Pros and cons of Hive-style partitioning
This blog post explains when Hive-style partitioning is a useful data management technique and why it can have downsides for both data lake and Lakehouse storage system users.
You’ll also see how techniques like partition evolution overcome some of the limitations of Hive-style partitioning, but still suffer from the fundamental issues of Hive-style partitioning.
Hive-style partitioning physically separates data in folders. Here’s an example of a dataset that’s partitioned by country.
country="Angola"/ fileA.parquet fileB.parquet country="Colombia"/ fileC.parquet fileD.parquet fileE.parquet
Let’s look at how Hive-style partitioning can speed up queries on data lakes before turning our attention to the downsides.

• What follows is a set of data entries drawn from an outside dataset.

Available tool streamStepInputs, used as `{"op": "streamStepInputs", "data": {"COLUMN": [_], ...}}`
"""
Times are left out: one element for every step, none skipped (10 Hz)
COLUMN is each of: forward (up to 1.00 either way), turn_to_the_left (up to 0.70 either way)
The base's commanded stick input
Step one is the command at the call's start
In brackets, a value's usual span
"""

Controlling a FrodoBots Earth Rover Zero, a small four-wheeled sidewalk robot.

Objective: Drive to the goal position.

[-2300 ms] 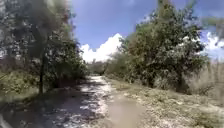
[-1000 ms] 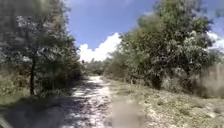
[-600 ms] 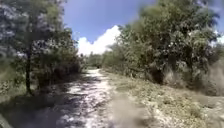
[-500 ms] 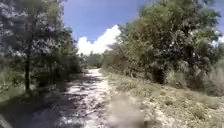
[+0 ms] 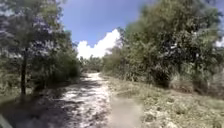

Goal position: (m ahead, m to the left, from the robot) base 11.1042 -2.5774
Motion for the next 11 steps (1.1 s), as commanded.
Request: {"op": "streamStepInputs", "data": {"forward": [0.5,0.5,0.5,0.5,0.5,0.5,0.5,0.5,0.5,0.5,0.5], "turn_to_the_left": [0.0,0.0,0.0,0.0,0.0,0.0,0.0,0.0,0.0,0.0,0.0]}}
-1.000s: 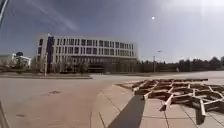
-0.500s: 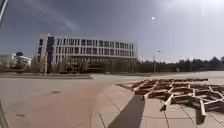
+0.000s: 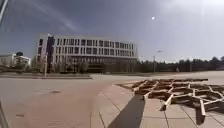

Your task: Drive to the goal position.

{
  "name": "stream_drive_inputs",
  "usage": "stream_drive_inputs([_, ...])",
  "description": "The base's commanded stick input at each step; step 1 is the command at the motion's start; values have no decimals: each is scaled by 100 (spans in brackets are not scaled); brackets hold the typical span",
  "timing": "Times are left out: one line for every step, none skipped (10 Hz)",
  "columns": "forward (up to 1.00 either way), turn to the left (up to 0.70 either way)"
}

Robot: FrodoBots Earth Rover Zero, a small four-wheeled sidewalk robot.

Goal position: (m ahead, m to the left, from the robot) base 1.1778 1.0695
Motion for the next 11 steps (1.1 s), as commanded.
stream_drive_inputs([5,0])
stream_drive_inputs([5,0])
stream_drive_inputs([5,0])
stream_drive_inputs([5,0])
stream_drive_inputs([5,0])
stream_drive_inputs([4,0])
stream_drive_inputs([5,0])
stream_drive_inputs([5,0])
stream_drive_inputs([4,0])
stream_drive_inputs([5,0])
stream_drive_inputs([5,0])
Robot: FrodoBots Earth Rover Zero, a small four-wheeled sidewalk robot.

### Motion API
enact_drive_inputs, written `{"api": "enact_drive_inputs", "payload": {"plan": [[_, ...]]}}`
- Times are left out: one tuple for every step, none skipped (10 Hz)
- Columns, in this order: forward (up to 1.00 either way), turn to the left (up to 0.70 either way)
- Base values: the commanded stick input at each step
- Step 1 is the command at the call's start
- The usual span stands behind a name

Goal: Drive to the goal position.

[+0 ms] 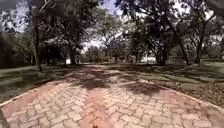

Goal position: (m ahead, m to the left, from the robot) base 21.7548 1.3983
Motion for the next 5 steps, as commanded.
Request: {"api": "enact_drive_inputs", "payload": {"plan": [[0.70, 0.00], [0.70, 0.00], [0.70, 0.00], [0.70, 0.00], [0.70, 0.35]]}}
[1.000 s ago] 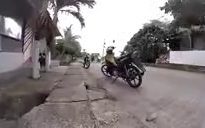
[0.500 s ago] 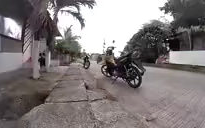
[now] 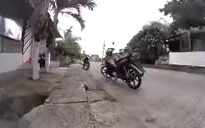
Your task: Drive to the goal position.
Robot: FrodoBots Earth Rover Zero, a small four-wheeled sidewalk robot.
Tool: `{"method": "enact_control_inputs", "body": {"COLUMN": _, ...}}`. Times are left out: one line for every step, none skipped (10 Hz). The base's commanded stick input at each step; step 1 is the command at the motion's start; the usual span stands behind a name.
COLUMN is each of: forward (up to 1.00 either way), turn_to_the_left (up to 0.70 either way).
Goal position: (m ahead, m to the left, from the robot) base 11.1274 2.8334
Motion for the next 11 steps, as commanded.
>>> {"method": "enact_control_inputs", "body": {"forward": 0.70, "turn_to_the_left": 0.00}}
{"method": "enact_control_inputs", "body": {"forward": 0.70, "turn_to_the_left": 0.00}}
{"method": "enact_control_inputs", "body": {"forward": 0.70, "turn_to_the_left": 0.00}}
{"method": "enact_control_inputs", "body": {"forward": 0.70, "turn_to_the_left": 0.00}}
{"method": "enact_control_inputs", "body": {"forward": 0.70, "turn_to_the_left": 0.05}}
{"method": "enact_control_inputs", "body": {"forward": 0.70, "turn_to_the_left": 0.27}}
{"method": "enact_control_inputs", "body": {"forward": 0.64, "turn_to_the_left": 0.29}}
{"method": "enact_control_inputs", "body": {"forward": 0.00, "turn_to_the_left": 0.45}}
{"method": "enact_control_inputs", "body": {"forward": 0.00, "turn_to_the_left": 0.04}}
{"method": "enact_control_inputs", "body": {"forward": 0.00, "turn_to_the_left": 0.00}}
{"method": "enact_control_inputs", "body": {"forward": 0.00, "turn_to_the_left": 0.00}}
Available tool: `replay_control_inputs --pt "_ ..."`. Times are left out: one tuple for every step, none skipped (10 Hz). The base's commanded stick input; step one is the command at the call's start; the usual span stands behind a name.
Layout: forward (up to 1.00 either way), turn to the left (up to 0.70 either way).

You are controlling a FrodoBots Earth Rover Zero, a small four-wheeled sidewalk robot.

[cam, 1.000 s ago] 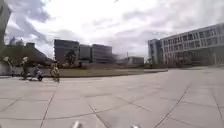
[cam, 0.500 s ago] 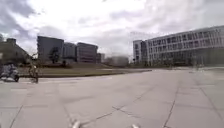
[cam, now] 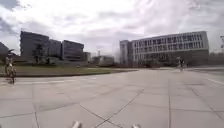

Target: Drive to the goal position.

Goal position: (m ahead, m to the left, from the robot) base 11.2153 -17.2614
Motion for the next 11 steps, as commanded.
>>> replay_control_inputs --pt "0.7 -0.29" --pt "0.7 -0.29" --pt "0.7 -0.29" --pt "0.7 -0.29" --pt "0.7 -0.29" --pt "0.7 -0.29" --pt "0.7 -0.29" --pt "0.7 -0.2" --pt "0.7 0.0" --pt "0.7 0.0" --pt "0.7 0.0"
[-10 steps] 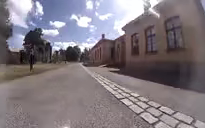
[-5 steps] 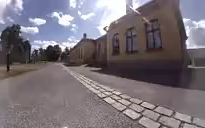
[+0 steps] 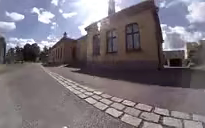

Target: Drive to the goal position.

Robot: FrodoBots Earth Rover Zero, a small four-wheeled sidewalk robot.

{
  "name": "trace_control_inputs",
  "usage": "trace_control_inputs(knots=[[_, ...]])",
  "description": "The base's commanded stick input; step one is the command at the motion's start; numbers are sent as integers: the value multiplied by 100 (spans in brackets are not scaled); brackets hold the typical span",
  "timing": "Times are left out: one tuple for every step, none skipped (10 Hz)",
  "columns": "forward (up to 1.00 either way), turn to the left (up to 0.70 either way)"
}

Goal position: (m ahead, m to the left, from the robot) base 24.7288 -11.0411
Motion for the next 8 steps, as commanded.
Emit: trace_control_inputs(knots=[[0, -85], [0, -85], [0, -85], [51, -54], [85, -34], [85, -34], [85, -34], [85, -34]])
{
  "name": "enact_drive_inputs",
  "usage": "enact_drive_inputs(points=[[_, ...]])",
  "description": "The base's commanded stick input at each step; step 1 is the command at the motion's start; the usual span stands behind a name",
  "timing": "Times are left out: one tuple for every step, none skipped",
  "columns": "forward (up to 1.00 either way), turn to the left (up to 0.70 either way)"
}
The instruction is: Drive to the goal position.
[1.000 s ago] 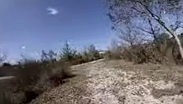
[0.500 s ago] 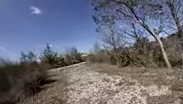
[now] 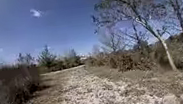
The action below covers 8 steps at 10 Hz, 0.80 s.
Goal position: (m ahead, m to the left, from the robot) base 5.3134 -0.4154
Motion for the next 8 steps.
enact_drive_inputs(points=[[0.70, 0.11], [0.70, 0.00], [0.70, 0.00], [0.70, 0.00], [0.70, 0.00], [0.70, 0.00], [0.70, 0.00], [0.70, 0.00]])
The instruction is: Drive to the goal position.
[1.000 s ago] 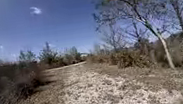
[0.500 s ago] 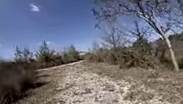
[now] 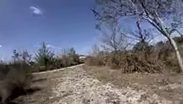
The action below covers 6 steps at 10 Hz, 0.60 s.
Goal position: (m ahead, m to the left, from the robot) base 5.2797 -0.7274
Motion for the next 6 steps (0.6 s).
enact_drive_inputs(points=[[0.70, 0.00], [0.70, 0.00], [0.70, 0.00], [0.70, 0.00], [0.70, 0.00], [0.70, 0.00]])
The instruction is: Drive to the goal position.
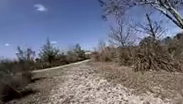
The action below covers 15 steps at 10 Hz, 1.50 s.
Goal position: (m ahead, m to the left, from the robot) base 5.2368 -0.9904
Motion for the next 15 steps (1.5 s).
enact_drive_inputs(points=[[0.70, 0.00], [0.70, 0.00], [0.70, 0.00], [0.70, 0.00], [0.70, 0.22], [0.70, 0.16], [0.70, 0.00], [0.70, 0.00], [0.70, 0.00], [0.70, 0.00], [0.70, 0.00], [0.70, 0.00], [0.70, 0.00], [0.70, 0.00], [0.70, 0.00]])
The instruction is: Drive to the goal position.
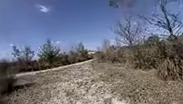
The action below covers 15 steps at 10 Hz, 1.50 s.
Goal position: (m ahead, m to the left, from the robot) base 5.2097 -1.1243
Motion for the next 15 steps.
enact_drive_inputs(points=[[0.70, 0.00], [0.70, 0.00], [0.70, 0.00], [0.70, 0.00], [0.70, 0.15], [0.70, 0.35], [0.70, 0.16], [0.70, 0.00], [0.70, 0.00], [0.70, 0.00], [0.70, 0.00], [0.70, 0.00], [0.70, 0.00], [0.70, 0.00], [0.70, 0.00]])
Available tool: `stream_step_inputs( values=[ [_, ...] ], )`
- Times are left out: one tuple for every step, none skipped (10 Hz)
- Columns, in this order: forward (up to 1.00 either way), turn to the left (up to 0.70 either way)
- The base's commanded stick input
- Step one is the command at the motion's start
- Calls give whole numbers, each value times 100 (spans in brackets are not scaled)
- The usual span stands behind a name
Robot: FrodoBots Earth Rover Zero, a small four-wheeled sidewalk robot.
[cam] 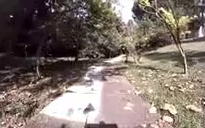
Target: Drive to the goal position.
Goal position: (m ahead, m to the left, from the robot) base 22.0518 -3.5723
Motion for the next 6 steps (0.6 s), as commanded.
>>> stream_step_inputs(
  values=[
    [70, 0],
    [70, 0],
    [70, 0],
    [70, -12],
    [70, -27],
    [70, -27]
  ],
)
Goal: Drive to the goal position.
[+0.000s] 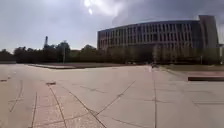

Hive-style partitioning for data lakes
Hive-style partitioning lets you run queries on a data lake faster when the query allows for certain data files to get skipped.
Suppose you want to run the following query:
select count(*) from the_table where country = 'Angola'. This query will run faster if the data lake is partitioned by the
country column. The query engine only needs to list and read the data files in the
country='Angola' directory. It can skip the data files in the other directories.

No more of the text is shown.